Offshore banks are already beginning to fund U.S. multi-housing construction loans, and they seem poised for more, Weiss said. For example, Meridian recently arranged a non-recourse construction loan for a Trammell Crow Residential (TCR) condo development from an offshore bank that Weiss declined to identify.
“Eventually we’ll even see some Chinese money trickle in,” added Peter Linneman, professor of real estate, finance and public policy at the University of Pennsylvania’s Wharton School of Business.
Even though rental specialists are vying for construction lenders’ ears and dollars with an unprecedented wave of condo developments, capital costs in 2006 should remain at bargain rates – or maybe become even a bit more attractive. If today’s already thin construction loan spreads move at all, they seem far more likely to tighten than widen, said Linneman.
Indeed, spreads over floating-rate indexes on developer TCR’s latest construction loans actually narrowed some 15 to 20 basis points over the last few months of 2005, said Michael Melaugh, TCR’s executive managing director of capital markets. The banking consolidation wave notwithstanding, the ever-bigger survivors remain quite active pursuing construction lending opportunities, Melaugh said. “They all need projects to hang their paper on, and that tends to depress the rates they charge.”
For his part, Sevier doesn’t anticipate much change in the pricing range bigger banking companies charge – roughly 200 basis points over the 30-day London InterBank Offered Rate (LIBOR) for “platinum”-grade deals, compared to a high of maybe 350 over the 30-day LIBOR for riskier nonrecourse credits. Developers working with smaller banks should expect their rates to continue at prime to prime-plus-one point, Sevier added.
KeyBank’s Burke sees the competitive environment generating more nonrecourse loans for the strongest projects in the biggest markets. In addition, lenders that are looking to fund sizable projects are generally aiming to improve borrowers’ recourse liabilities by “segmenting” the risk by bringing in one or more lender partners, Burke said.
While the multilender participation is pretty much “transparent” from the borrower’s perspective, carving the credit into two or three tranches can better match the risk of a nonrecourse deal with an appropriate lending team, he said.
Some lenders are even starting to offer fixed-rate construction/permanent combinations including a slight premium in the long-term rate in exchange for taking the construction risk and committing early to the take-out, Sevier said. Developers have shown willingness to pay the premium to reduce the risk that permanent rates might rise during the construction period, he continued. Lenders (mostly large banks and life companies) under these arrangements typically securitize the permanent mortgage after the construction rollover, he added.

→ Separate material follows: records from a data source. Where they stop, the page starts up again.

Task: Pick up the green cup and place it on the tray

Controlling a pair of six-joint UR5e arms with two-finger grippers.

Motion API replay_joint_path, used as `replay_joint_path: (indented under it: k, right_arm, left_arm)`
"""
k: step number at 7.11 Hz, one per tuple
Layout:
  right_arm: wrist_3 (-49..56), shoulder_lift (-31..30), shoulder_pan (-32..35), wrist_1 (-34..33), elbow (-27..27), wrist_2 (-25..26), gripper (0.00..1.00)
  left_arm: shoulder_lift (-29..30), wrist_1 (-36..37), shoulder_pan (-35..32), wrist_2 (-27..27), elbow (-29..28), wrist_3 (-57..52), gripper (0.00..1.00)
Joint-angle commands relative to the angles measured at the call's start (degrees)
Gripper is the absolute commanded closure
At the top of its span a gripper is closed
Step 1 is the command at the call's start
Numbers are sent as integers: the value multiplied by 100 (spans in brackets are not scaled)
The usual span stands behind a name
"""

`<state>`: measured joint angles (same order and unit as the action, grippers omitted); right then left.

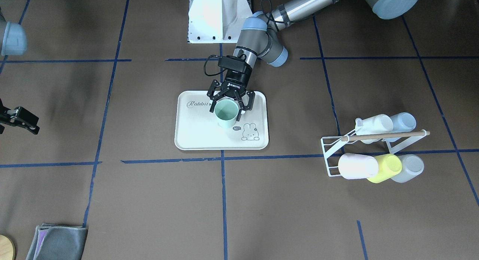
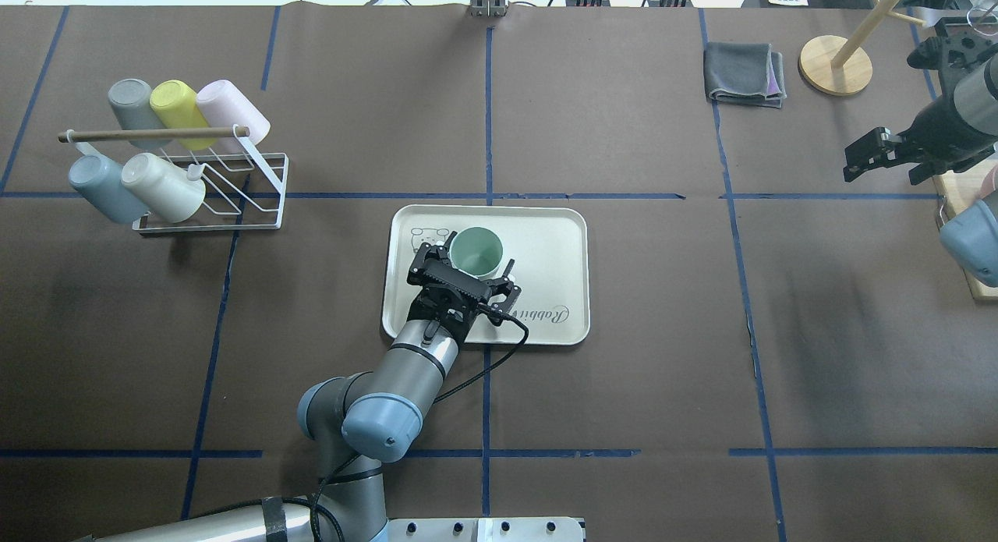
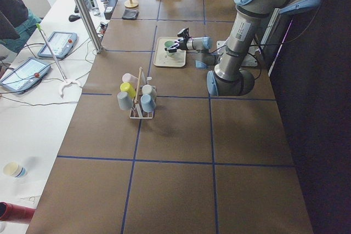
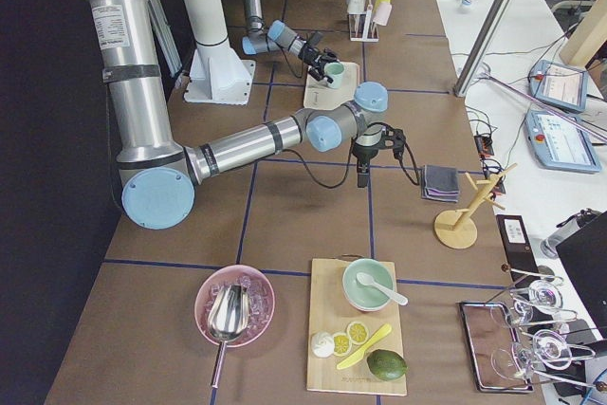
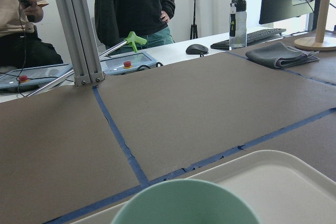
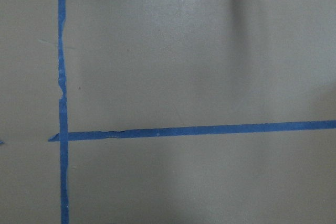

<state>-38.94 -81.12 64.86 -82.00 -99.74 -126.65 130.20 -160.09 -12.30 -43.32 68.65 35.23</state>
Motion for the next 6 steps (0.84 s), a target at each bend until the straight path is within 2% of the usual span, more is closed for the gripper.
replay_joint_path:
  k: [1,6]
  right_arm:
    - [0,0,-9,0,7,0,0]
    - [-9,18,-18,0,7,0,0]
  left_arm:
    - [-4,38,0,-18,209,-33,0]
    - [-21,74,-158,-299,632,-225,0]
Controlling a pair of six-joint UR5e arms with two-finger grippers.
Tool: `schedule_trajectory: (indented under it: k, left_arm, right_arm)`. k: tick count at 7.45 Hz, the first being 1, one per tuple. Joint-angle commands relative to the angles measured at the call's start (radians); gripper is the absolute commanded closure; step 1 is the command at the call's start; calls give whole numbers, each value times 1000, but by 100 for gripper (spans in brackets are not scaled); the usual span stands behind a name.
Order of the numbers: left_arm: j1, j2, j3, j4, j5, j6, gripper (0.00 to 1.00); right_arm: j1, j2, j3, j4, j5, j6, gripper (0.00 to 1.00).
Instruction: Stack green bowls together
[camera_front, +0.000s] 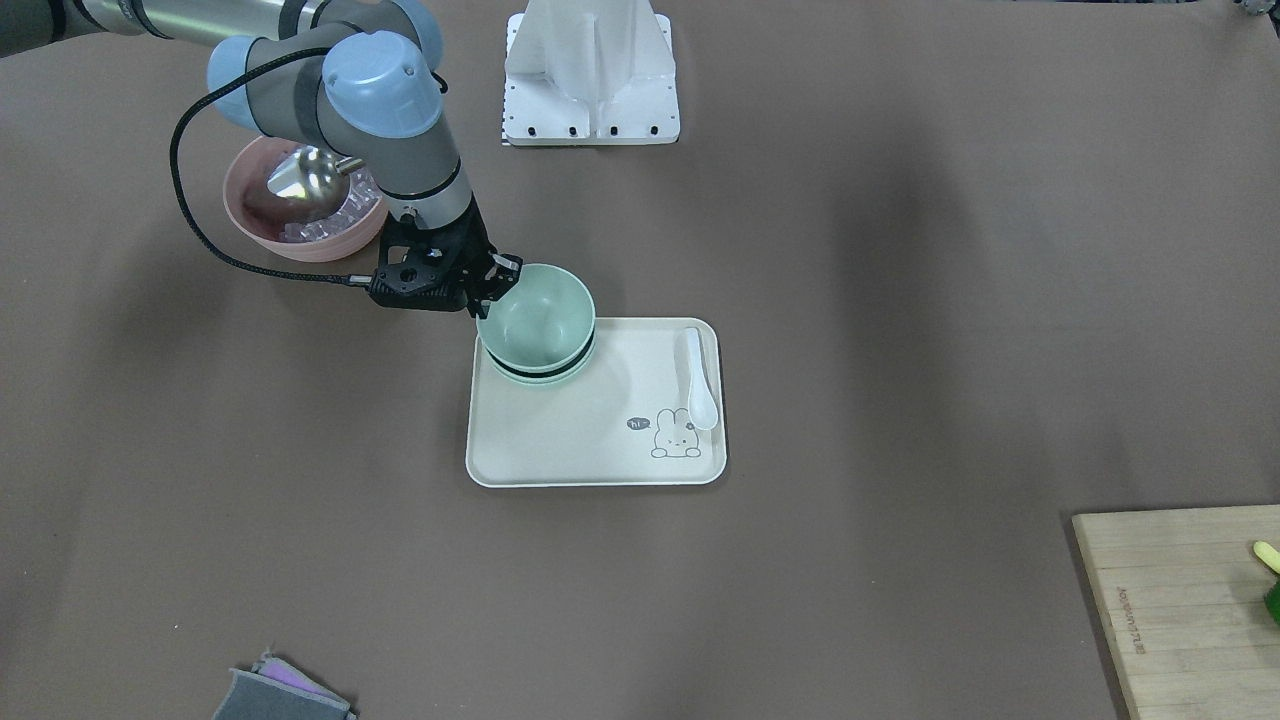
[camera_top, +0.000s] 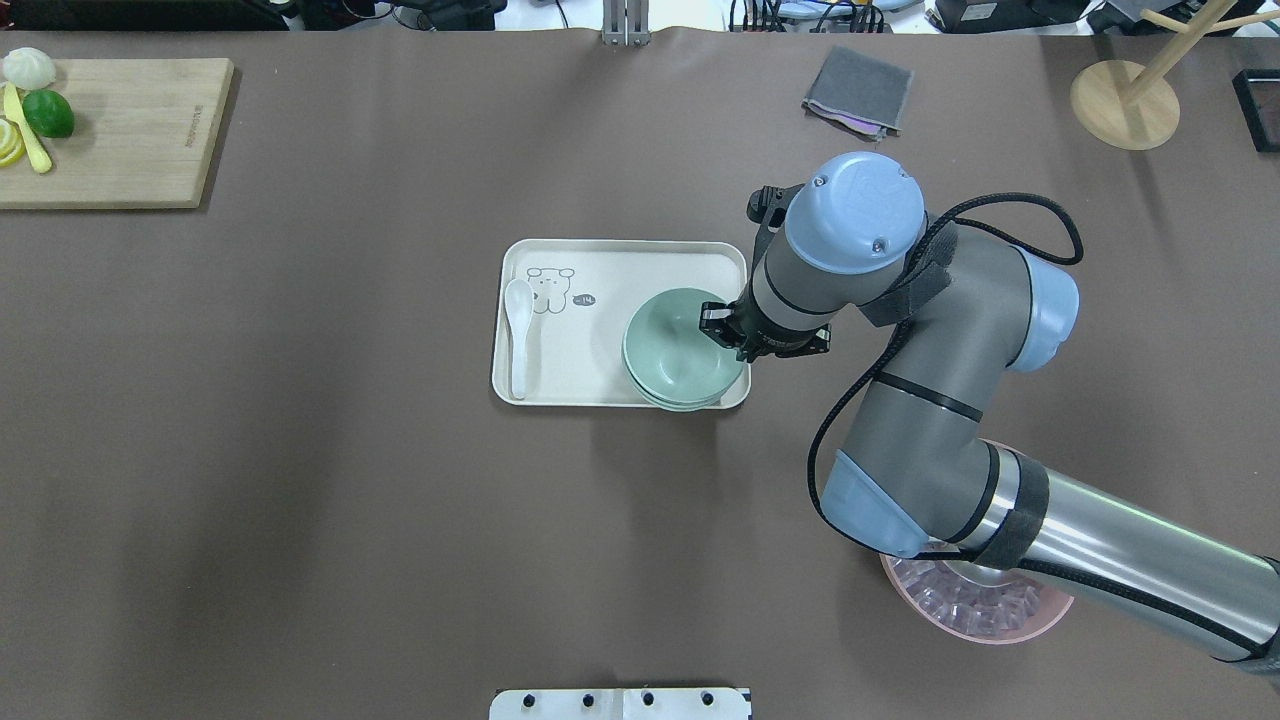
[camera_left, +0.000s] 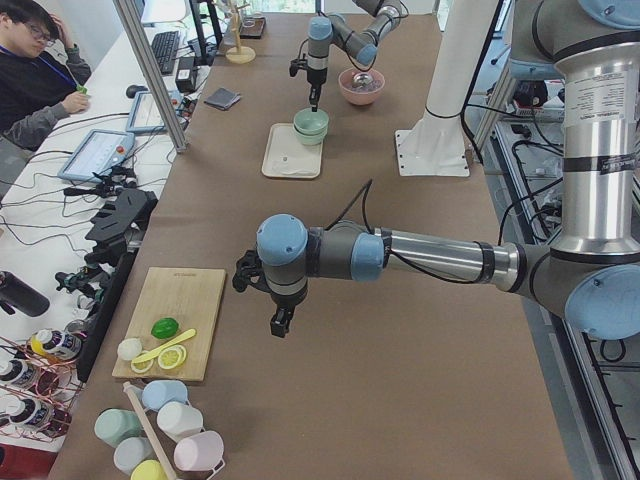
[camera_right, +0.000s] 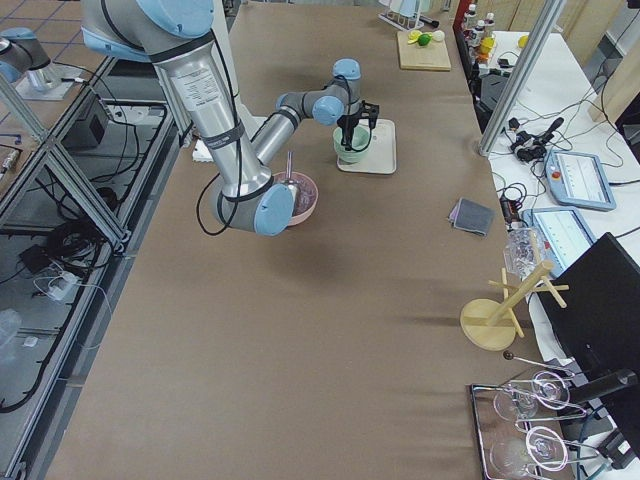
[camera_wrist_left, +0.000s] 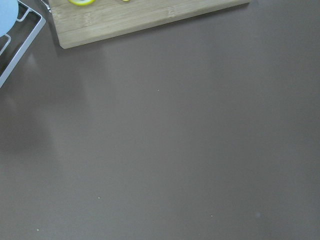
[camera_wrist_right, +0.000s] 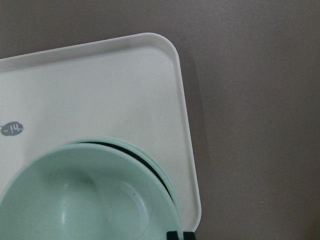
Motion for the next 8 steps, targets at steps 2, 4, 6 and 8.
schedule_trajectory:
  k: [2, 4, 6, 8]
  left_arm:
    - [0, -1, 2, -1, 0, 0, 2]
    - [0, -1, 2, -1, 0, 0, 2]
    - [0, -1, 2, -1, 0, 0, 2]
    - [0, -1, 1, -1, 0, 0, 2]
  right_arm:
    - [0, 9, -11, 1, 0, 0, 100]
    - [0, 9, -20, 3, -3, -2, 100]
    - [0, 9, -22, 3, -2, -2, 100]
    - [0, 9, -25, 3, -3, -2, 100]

Looking into 2006 and beyond, developers see improving opportunities and generally look forward to positive news on the finance front. But rising construction costs remain something of a discouraging wild card.
The National Association of Home Builders is projecting annual overall (rental and for-sale) multi-housing construction of about 350,000 units for both the coming year and 2007.
Nevertheless, senior executives with some of the biggest publicly traded apartment developers worry that rising costs could limit activity. “We wouldn’t be surprised to see construction costs rise another 10% to 12% over the next 12 to 18 months,” said R. Scot Sellers, chairman of Archstone-Smith, a real estate investment trust.
“The rise in construction costs is going to take some of the momentum out of the 2006 delivery pipeline,” said David Neithercut, president of Equity Residential Properties. He and his colleagues also see pressure in the labor arena boosting overall operational costs in 2006.
Even those cost increases have an upside, according to Sellers: “One nice thing about rising costs is that it tends to increase the value of existing assets.”